With the pictures removed, set down all of the entries below exactly.

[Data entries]

*** Block opens ***

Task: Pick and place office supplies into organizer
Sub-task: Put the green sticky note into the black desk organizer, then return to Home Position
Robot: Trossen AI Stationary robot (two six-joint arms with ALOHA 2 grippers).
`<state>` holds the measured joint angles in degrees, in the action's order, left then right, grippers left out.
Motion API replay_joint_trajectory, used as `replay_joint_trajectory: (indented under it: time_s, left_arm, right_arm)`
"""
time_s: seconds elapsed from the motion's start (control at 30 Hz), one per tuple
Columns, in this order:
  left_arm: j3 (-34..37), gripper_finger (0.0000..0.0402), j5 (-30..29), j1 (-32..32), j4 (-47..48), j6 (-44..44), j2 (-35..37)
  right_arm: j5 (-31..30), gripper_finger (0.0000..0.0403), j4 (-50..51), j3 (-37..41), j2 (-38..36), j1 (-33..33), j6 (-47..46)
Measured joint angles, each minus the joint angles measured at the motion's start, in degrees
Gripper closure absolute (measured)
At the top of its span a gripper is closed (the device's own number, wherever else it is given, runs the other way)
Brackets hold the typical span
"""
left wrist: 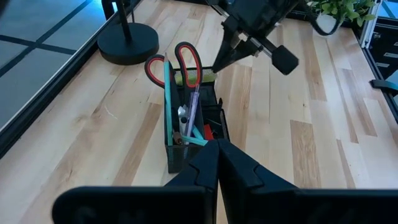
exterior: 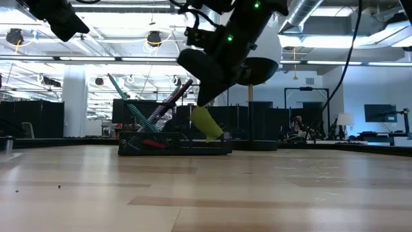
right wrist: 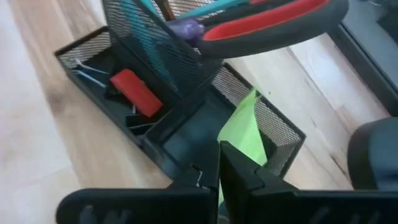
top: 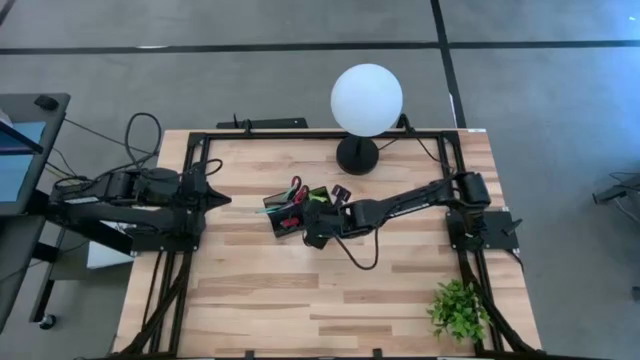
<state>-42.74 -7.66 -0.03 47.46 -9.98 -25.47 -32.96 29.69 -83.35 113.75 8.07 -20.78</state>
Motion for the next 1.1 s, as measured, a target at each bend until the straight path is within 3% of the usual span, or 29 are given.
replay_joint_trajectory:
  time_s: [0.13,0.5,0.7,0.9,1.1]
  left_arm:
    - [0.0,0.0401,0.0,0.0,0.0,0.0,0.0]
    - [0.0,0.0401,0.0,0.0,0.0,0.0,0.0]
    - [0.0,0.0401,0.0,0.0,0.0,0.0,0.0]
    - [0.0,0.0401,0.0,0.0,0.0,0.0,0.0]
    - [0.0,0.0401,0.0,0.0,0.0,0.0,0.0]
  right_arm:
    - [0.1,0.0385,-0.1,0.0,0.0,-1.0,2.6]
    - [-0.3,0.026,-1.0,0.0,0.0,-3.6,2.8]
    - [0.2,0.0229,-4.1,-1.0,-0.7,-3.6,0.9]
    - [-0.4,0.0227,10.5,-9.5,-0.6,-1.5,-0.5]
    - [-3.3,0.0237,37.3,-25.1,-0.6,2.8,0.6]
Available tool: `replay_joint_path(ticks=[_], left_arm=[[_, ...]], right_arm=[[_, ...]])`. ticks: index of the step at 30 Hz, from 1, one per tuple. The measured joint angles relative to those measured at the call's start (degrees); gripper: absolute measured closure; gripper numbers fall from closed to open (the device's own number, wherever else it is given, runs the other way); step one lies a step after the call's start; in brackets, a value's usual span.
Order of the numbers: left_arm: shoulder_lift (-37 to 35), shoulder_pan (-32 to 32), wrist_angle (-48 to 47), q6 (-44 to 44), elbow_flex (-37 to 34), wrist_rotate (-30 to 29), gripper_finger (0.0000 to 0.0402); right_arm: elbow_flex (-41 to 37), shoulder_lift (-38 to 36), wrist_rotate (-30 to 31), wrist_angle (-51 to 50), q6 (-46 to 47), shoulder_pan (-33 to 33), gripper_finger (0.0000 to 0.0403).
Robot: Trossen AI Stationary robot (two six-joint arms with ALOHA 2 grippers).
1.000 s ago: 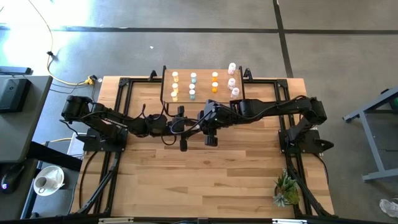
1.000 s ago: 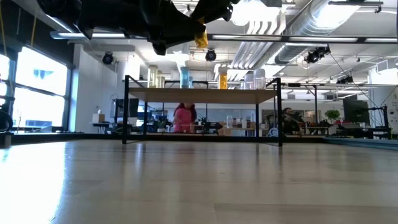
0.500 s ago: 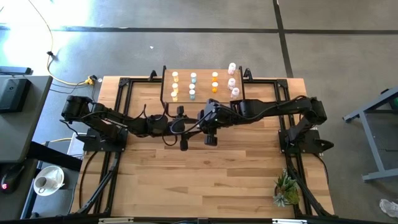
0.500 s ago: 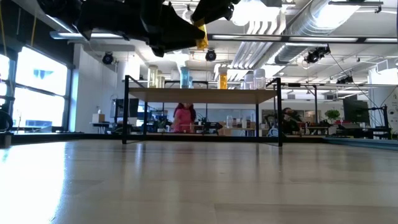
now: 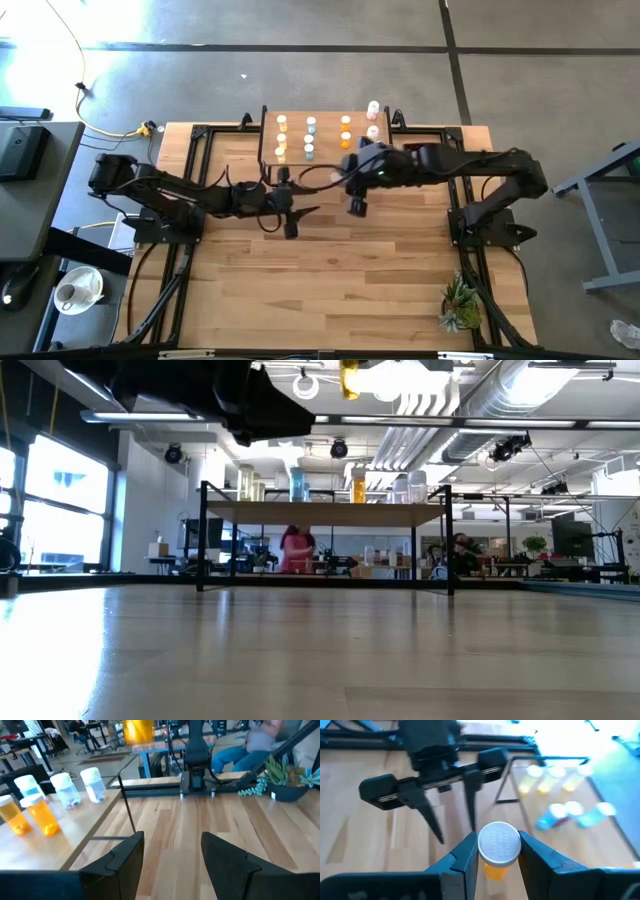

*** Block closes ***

RESULT OF THIS TASK -
Task: Pick and place office supplies into organizer
Sub-task: Put the green sticky note into the black desk organizer, then return to Home Position
Robot: Trossen AI Stationary robot (two six-joint arms with ALOHA 2 grippers).
`<state>` holds the measured joint angles in degrees, in the action's order, left then right, grippers left out.
Motion API replay_joint_trajectory, used as `replay_joint_trajectory: (indented under it: time_s, left_arm, right_arm)`
"""
time_s: seconds elapsed from the motion's start (control at 30 Hz), one per tuple
Columns, in this order:
  left_arm: j3 (-34..37), gripper_finger (0.0000..0.0402), j5 (-30..29), j1 (-32..32), j4 (-47..48), j6 (-44..44), j2 (-35..37)
  right_arm: j5 (-31..30), gripper_finger (0.0000..0.0403), j4 (-50..51), j3 (-37..41), j2 (-38..36), j1 (-33..33), j6 (-47..46)
Measured joint angles, each minus the joint angles measured at the motion's start, in degrees
Gripper closure absolute (measured)
At the top of its span a gripper is closed (the device's own number, wherever else it is given, runs the other way)
Brackets hold the typical span
"""
left wrist: 
exterior: 
right wrist: 
top: 
<state>-42.74 -7.66 -0.03 47.46 -9.98 -25.47 -32.96 29.69 -83.35 113.75 8.07 -20.78</state>
Motion for the next 1.1 s, as measured, a target at each bend until the straight path is within 3% of the usual span, or 29 are given.
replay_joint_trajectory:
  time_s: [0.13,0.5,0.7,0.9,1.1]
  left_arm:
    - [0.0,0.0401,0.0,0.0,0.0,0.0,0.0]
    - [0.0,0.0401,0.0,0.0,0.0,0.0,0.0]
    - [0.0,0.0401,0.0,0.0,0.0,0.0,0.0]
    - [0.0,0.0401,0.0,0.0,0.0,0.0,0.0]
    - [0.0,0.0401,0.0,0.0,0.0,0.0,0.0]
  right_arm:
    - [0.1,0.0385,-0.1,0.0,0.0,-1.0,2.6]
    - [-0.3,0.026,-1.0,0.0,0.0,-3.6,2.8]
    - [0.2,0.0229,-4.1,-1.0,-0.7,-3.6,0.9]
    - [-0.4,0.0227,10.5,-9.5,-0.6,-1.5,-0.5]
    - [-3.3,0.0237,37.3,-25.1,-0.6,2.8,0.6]
Available tool: `replay_joint_path(ticks=[_], left_arm=[[_, ...]], right_arm=[[_, ...]])`. ticks: index of the step at 30 Hz, from 1, one per tuple. The measured joint angles relative to those measured at the call's start (degrees); gripper: absolute measured closure; gripper numbers fall from closed to open (the device's own number, wherever else it is given, runs the other way); step one lies a step after the call's start; in brackets, a value's usual span.
Order of the numbers: left_arm: shoulder_lift (-37 to 35), shoulder_pan (-32 to 32), wrist_angle (-48 to 47), q6 (-44 to 44), elbow_flex (-37 to 34), wrist_rotate (-30 to 29), gripper_finger (0.0000 to 0.0402); right_arm: elbow_flex (-41 to 37), shoulder_lift (-38 to 36), wrist_rotate (-30 to 31), wrist_angle (-51 to 50), q6 (-46 to 47), shoulder_pan (-33 to 33), gripper_finger (0.0000 to 0.0403).
Robot: Trossen AI Stationary robot (two six-joint arms with ALOHA 2 grippers).
1.000 s ago: 
1.000 s ago: 
0.500 s ago: 
0.500 s ago: 
now: 

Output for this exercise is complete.